Provided data:
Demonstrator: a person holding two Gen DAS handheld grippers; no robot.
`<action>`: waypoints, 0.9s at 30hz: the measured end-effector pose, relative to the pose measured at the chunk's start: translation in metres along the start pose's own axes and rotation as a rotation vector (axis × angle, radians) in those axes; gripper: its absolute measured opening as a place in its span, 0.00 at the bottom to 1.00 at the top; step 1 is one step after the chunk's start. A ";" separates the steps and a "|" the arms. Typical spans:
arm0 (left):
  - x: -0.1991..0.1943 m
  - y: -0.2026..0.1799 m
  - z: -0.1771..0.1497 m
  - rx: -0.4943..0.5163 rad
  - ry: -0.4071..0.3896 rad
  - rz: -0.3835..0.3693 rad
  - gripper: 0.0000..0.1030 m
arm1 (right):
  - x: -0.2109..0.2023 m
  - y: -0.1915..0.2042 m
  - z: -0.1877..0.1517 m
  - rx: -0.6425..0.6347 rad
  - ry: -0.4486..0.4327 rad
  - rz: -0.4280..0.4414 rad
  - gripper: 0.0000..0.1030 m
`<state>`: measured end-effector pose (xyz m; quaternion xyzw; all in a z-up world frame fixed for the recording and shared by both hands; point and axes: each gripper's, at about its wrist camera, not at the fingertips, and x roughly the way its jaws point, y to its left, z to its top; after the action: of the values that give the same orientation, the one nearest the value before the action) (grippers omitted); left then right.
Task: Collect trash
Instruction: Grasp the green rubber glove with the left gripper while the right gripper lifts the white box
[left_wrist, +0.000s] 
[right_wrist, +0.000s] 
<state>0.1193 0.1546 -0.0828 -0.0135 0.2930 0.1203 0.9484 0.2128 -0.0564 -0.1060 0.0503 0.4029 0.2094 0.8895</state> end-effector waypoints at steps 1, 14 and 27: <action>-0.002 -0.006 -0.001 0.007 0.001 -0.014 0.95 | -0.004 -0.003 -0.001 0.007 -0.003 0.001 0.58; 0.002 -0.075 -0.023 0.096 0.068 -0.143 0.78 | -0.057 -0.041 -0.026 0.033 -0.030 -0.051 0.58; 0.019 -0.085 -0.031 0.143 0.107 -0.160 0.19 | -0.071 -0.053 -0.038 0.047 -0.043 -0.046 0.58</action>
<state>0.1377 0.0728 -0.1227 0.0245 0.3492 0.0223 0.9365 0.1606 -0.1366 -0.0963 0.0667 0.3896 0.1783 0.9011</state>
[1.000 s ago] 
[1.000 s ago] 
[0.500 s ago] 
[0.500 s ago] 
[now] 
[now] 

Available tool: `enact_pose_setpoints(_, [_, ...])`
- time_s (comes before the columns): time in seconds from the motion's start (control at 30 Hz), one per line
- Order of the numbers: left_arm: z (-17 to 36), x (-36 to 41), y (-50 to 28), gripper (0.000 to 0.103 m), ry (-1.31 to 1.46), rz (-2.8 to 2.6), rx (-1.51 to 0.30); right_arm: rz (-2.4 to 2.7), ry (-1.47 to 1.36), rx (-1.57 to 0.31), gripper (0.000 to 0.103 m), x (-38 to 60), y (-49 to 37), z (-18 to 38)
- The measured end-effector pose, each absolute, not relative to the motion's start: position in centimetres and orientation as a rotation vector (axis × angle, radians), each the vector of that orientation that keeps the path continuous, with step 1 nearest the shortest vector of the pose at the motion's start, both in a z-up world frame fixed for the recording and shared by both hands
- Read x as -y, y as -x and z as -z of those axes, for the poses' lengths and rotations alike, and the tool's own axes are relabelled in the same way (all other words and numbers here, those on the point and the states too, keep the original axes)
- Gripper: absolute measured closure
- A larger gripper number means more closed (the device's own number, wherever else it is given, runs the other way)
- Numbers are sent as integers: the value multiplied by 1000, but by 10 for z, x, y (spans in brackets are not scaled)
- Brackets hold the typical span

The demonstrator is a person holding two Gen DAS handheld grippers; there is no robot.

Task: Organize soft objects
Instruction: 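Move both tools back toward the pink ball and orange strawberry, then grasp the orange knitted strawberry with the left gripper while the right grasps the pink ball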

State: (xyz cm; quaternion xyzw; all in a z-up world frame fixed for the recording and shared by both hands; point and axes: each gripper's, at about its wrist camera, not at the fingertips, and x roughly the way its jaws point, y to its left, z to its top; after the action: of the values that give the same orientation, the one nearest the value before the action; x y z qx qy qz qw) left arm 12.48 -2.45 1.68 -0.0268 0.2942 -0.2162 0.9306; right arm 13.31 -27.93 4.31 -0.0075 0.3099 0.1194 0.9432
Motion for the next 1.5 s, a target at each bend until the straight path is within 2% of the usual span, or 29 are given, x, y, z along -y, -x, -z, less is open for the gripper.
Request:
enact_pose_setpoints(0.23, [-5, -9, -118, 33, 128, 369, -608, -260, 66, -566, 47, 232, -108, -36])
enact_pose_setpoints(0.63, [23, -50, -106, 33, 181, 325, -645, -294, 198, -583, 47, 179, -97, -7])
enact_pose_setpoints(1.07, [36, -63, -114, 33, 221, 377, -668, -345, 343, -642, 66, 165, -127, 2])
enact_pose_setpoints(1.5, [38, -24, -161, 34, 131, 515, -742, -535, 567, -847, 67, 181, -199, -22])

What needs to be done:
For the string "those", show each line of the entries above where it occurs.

Output of the task:
`<action>`: waypoints, 0.9s at 30hz: the measured end-effector pose, relative to the pose measured at the chunk's start: translation in metres along the start pose's own axes and rotation as a rotation vector (axis × angle, radians) in those axes; gripper: its absolute measured opening as a place in its span, 0.00 at the bottom to 1.00 at the top; step 1 is one step after the chunk's start. A ";" separates the steps and a "|" the arms. Typical spans:
- Read x as -y, y as -x and z as -z of those axes, for the poses' lengths and rotations alike, and the tool's own axes are relabelled in the same way (all other words and numbers here, those on the point and the states too, keep the original axes)

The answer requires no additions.